Extracted records:
▽
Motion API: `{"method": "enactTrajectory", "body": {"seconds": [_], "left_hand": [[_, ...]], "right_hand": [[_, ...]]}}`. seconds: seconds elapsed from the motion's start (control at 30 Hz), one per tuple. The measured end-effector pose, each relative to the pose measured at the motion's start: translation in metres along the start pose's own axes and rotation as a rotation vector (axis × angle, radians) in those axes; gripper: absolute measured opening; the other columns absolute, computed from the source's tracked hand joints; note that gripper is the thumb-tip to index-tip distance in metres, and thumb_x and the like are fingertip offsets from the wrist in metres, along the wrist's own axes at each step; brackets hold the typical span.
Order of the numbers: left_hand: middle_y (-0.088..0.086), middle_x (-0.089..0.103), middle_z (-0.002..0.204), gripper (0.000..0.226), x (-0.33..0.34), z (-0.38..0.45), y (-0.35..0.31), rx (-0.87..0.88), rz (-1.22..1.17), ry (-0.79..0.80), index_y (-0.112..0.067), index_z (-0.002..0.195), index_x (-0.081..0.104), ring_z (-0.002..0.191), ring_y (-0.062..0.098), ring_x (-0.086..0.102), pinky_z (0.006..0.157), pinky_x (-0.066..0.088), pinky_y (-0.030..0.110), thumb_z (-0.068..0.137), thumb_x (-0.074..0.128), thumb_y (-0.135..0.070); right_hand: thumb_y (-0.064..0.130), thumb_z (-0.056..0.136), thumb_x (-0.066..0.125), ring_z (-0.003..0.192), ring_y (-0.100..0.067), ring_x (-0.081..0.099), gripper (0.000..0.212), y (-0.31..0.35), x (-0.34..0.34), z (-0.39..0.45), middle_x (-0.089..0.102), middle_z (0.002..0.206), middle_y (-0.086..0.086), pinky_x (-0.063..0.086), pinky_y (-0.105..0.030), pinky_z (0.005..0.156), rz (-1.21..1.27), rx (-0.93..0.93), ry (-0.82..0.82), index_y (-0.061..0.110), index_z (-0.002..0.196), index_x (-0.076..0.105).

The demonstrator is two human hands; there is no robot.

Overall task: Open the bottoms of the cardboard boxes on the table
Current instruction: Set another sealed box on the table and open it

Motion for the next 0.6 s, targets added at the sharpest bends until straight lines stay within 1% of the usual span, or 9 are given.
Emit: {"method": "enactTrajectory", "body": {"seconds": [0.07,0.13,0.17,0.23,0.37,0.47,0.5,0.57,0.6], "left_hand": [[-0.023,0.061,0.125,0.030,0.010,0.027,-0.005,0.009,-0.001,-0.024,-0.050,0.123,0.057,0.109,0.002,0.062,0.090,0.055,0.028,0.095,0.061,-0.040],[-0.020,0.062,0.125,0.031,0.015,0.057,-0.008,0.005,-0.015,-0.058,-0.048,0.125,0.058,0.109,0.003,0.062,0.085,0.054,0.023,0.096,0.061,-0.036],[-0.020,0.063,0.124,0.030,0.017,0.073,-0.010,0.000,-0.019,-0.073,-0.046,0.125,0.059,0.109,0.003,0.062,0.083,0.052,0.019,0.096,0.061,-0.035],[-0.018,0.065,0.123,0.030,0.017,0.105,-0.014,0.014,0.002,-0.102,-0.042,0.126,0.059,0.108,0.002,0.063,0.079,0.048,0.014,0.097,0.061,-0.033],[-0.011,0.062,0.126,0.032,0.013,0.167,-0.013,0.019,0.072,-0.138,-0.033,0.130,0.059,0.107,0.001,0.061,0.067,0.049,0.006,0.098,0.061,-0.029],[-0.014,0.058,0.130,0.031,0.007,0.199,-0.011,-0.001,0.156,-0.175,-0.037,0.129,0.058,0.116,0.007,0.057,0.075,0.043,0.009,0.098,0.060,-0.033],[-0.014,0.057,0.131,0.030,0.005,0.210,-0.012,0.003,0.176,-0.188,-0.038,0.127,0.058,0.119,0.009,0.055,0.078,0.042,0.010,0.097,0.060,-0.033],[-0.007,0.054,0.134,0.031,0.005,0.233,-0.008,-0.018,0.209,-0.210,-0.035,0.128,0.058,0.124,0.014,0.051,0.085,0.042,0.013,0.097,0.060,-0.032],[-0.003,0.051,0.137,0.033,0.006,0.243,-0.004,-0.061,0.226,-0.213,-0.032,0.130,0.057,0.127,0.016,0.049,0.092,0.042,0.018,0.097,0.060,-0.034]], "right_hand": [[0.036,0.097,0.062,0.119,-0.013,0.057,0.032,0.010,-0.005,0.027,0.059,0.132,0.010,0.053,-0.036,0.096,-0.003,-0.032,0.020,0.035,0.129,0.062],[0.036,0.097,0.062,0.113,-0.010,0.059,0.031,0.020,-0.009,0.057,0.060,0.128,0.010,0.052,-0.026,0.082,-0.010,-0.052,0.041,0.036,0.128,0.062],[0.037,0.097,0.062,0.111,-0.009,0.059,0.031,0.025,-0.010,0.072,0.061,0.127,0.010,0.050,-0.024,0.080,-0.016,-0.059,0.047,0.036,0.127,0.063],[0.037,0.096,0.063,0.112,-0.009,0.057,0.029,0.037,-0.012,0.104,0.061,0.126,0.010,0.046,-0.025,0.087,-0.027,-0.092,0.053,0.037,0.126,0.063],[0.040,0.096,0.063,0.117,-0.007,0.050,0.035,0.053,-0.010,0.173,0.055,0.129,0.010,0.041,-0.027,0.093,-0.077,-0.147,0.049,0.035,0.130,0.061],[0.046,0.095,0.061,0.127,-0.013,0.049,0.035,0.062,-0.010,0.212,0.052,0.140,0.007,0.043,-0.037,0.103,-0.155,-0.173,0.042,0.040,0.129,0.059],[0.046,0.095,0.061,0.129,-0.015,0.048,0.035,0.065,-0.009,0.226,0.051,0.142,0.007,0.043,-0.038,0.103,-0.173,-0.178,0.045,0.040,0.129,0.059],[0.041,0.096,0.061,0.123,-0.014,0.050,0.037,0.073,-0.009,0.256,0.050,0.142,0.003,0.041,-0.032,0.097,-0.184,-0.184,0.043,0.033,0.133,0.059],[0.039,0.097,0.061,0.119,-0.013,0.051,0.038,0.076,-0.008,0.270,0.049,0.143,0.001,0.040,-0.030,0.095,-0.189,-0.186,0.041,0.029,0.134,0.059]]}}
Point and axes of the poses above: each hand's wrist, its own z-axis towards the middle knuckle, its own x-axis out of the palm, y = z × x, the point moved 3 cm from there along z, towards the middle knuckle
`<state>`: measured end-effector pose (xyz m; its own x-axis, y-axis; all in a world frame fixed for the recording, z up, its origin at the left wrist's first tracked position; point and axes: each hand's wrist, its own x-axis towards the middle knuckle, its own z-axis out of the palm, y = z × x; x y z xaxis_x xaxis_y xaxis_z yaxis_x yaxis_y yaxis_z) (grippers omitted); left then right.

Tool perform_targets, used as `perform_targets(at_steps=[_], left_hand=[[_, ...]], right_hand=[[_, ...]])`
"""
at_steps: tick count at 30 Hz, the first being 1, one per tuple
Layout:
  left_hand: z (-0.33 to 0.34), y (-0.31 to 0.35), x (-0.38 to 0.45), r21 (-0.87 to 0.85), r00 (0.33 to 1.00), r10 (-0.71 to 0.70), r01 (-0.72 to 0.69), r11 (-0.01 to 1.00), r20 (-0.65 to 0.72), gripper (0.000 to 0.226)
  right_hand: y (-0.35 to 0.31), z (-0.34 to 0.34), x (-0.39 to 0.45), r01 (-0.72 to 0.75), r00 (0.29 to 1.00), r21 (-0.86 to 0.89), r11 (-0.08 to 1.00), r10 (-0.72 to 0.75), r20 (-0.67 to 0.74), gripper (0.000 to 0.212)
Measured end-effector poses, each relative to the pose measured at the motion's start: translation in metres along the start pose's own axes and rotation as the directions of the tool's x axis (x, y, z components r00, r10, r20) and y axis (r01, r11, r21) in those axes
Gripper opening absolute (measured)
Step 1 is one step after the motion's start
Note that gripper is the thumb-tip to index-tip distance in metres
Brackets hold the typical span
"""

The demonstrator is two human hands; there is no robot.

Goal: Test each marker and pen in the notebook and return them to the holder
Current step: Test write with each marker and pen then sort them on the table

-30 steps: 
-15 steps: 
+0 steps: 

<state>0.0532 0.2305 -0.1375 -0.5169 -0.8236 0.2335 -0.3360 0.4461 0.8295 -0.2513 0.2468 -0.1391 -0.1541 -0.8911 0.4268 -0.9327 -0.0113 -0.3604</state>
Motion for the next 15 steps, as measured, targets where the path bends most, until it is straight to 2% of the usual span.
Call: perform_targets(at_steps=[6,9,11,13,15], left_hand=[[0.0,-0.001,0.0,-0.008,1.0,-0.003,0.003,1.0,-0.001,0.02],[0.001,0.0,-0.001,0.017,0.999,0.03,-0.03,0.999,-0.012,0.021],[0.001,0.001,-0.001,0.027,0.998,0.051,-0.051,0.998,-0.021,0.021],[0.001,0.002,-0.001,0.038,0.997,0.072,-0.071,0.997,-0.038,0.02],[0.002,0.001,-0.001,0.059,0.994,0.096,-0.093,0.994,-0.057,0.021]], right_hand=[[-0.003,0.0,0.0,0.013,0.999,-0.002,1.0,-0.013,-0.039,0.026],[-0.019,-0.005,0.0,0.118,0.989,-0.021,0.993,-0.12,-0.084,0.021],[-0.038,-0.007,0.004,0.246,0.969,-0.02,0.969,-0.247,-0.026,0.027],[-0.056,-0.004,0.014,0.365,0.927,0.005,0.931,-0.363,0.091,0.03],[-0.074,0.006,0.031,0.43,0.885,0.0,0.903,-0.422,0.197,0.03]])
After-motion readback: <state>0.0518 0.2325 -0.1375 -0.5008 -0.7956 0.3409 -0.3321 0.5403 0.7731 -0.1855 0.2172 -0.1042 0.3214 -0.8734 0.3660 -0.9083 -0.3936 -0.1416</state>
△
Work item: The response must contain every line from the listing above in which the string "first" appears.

Response area:
`<state>`: measured end-effector pose (xyz m; its own x-axis, y-axis; all in a world frame fixed for the recording, z up, its origin at the left wrist's first tracked position; point and axes: each hand's wrist, its own x-axis towards the middle knuckle, its own z-axis out of the palm, y = z × x; x y z xaxis_x xaxis_y xaxis_z yaxis_x yaxis_y yaxis_z) (grippers omitted); left then right.
at_steps: tick count at 30 Hz, the first being 1, one per tuple

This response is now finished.